Un paquebot de luxe, le MV Hondius, battant pavillon néerlandais, est au cœur d’une épidémie de hantavirus sans précédent. Parti d’Ushuaia, en Argentine, le 1er avril, le navire compte désormais huit cas confirmés, dont trois décès. Les 147 passagers et membres d’équipage encore à bord ont été placés en quarantaine dans leurs cabines, sans présenter de symptômes pour l’instant.
Le navire, actuellement en route vers les îles Canaries depuis le 6 mai, doit être assisté par les autorités espagnoles. Une procédure d’évacuation sécurisée est en cours d’élaboration par des experts mandatés par l’Organisation mondiale de la Santé (OMS), alors que le paquebot mettra encore trois à quatre jours pour atteindre sa destination.

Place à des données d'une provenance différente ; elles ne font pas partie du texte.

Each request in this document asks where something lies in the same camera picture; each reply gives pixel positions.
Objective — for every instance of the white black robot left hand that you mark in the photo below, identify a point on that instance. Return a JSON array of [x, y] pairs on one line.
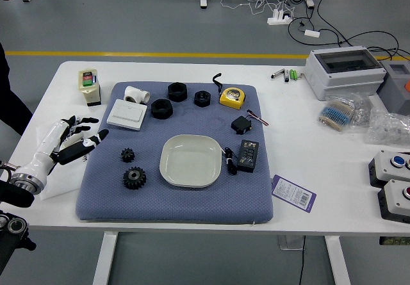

Parallèlement, les autorités traquent 30 anciens passagers ayant quitté le navire le 24 avril sur l’île isolée de Sainte-Hélène, avant la détection de l’épidémie. Ces voyageurs, originaires d’au moins 12 pays dont les États-Unis, avaient débarqué près de deux semaines après le premier décès à bord, survenu le 11 avril.
Les experts craignent une propagation silencieuse du virus, d’autant que le hantavirus, bien que rare, peut être mortel dans certains cas. Les autorités sanitaires appellent à la vigilance et recommandent un suivi strict des personnes exposées.